Look below for the line containing "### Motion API"; from there, print each line exactly up to and including the line containing "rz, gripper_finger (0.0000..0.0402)", and stop.

[Saved entries]
= Beginning of Section =

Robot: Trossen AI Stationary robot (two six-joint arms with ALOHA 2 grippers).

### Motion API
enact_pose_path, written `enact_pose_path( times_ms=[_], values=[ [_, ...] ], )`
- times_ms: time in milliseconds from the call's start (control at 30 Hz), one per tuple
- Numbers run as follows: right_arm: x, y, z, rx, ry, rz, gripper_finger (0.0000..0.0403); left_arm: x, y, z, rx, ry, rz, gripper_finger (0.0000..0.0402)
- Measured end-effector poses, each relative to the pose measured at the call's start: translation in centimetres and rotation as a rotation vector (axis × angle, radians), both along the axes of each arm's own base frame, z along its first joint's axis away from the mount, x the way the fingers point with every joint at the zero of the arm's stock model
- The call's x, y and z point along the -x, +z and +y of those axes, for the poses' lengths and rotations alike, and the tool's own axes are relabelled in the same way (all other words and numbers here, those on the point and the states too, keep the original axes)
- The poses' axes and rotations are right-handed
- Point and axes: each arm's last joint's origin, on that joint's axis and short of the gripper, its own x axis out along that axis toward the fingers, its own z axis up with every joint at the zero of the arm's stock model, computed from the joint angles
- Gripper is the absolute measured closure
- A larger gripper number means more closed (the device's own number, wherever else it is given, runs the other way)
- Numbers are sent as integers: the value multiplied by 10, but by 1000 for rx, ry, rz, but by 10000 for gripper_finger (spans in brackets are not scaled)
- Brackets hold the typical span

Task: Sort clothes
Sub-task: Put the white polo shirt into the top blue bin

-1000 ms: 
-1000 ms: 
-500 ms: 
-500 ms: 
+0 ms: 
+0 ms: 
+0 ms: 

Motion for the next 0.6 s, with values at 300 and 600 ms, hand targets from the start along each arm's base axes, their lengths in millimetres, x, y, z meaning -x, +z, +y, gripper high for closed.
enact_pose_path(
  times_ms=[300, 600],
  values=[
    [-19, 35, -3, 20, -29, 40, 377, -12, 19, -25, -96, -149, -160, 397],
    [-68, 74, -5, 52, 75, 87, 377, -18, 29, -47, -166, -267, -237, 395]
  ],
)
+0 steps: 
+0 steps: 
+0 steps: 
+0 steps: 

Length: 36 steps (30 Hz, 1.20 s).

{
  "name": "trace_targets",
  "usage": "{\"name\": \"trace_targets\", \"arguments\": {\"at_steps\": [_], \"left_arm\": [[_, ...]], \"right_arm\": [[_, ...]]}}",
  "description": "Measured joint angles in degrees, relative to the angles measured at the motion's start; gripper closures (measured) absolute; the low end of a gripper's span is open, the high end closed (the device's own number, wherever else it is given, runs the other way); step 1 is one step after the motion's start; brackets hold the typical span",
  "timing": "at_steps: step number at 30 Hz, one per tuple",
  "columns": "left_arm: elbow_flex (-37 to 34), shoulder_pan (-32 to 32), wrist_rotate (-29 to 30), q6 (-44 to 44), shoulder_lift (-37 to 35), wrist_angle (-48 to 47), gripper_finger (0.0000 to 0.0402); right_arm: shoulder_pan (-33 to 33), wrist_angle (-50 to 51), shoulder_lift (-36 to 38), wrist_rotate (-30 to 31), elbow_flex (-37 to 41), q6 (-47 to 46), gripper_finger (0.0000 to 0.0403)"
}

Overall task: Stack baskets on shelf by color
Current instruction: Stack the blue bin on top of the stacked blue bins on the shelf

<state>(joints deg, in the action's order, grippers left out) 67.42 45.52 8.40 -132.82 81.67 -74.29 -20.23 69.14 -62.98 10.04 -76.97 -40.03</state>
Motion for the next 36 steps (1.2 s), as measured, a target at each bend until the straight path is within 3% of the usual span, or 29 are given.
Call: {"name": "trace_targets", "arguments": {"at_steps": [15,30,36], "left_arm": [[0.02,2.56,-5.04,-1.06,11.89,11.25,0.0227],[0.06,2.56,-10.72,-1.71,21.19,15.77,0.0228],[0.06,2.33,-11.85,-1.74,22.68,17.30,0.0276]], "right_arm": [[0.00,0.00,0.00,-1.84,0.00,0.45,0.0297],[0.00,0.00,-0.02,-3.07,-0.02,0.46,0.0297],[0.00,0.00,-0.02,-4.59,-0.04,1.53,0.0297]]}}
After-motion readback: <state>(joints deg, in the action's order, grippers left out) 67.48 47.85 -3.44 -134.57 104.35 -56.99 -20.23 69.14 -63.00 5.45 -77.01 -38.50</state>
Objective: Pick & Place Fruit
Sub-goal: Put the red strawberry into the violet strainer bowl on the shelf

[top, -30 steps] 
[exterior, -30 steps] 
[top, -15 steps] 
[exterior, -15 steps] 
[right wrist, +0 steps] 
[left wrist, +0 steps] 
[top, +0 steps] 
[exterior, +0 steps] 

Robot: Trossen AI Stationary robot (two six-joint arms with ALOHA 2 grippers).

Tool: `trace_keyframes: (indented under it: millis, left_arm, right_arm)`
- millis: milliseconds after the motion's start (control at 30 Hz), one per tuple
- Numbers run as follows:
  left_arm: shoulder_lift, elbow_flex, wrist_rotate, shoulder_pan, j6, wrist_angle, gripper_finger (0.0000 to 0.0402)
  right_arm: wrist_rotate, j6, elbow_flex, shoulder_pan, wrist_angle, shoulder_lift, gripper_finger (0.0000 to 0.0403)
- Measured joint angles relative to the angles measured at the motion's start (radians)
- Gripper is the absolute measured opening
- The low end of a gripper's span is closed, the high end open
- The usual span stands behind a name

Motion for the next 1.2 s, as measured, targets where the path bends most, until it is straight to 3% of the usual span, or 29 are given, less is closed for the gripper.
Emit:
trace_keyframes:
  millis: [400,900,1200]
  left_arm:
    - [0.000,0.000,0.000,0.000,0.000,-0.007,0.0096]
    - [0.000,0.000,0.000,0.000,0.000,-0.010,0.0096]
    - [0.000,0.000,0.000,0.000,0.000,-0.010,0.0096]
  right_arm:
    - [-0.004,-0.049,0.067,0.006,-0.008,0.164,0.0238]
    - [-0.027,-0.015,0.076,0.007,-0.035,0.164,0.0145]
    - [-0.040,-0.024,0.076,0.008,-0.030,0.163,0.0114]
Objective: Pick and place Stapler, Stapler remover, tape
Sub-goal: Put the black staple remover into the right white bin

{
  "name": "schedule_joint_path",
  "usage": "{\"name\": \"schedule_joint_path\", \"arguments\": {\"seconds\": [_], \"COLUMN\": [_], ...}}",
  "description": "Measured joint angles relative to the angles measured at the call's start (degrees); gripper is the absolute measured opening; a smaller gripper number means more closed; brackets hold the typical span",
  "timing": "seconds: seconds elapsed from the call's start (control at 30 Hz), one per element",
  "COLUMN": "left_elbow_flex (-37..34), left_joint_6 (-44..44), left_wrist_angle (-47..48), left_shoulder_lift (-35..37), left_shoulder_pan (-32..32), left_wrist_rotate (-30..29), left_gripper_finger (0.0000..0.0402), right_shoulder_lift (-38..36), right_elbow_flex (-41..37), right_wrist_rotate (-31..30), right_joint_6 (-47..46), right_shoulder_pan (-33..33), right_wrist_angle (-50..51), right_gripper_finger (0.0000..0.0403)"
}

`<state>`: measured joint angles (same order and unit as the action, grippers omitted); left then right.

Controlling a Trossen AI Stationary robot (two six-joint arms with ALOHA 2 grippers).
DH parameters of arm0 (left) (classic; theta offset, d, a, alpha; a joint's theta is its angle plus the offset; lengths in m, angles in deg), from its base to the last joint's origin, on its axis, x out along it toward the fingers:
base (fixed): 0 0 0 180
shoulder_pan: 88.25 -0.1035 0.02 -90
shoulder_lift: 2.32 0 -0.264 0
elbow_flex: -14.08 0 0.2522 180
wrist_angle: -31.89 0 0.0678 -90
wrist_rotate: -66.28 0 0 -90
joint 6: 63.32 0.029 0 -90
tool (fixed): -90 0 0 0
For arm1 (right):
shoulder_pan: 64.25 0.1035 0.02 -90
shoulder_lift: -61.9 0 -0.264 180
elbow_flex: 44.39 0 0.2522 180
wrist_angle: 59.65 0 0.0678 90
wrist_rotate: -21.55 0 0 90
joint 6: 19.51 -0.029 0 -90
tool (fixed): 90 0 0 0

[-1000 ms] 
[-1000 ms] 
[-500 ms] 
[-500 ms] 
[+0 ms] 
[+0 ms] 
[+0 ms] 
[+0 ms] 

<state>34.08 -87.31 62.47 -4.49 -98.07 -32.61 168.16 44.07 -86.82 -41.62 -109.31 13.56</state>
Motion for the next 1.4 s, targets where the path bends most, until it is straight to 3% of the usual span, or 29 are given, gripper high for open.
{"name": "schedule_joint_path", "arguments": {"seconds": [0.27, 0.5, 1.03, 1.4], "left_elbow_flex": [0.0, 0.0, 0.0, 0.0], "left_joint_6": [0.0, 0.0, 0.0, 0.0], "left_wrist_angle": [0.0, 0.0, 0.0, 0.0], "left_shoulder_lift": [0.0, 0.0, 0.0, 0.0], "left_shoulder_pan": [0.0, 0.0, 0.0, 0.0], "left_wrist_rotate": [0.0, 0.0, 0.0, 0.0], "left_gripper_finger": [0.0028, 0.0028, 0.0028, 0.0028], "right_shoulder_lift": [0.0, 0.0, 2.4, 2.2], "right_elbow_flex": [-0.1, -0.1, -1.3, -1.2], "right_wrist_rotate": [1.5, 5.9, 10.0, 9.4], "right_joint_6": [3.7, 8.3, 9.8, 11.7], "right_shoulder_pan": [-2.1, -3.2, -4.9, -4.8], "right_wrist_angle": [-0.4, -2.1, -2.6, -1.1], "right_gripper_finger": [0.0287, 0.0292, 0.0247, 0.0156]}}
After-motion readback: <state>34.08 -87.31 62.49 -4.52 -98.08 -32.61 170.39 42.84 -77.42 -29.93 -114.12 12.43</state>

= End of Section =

- **Task solution**
### Motion API
enact_pose_path, written `enact_pose_path( times_ms=[_], values=[ [_, ...] ], )`
- times_ms: time in milliseconds from the call's start (control at 30 Hz), one per tuple
- Numbers run as follows: right_arm: x, y, z, rx, ry, rz, gripper_finger (0.0000..0.0403); left_arm: x, y, z, rx, ry, rz, gripper_finger (0.0000..0.0402)

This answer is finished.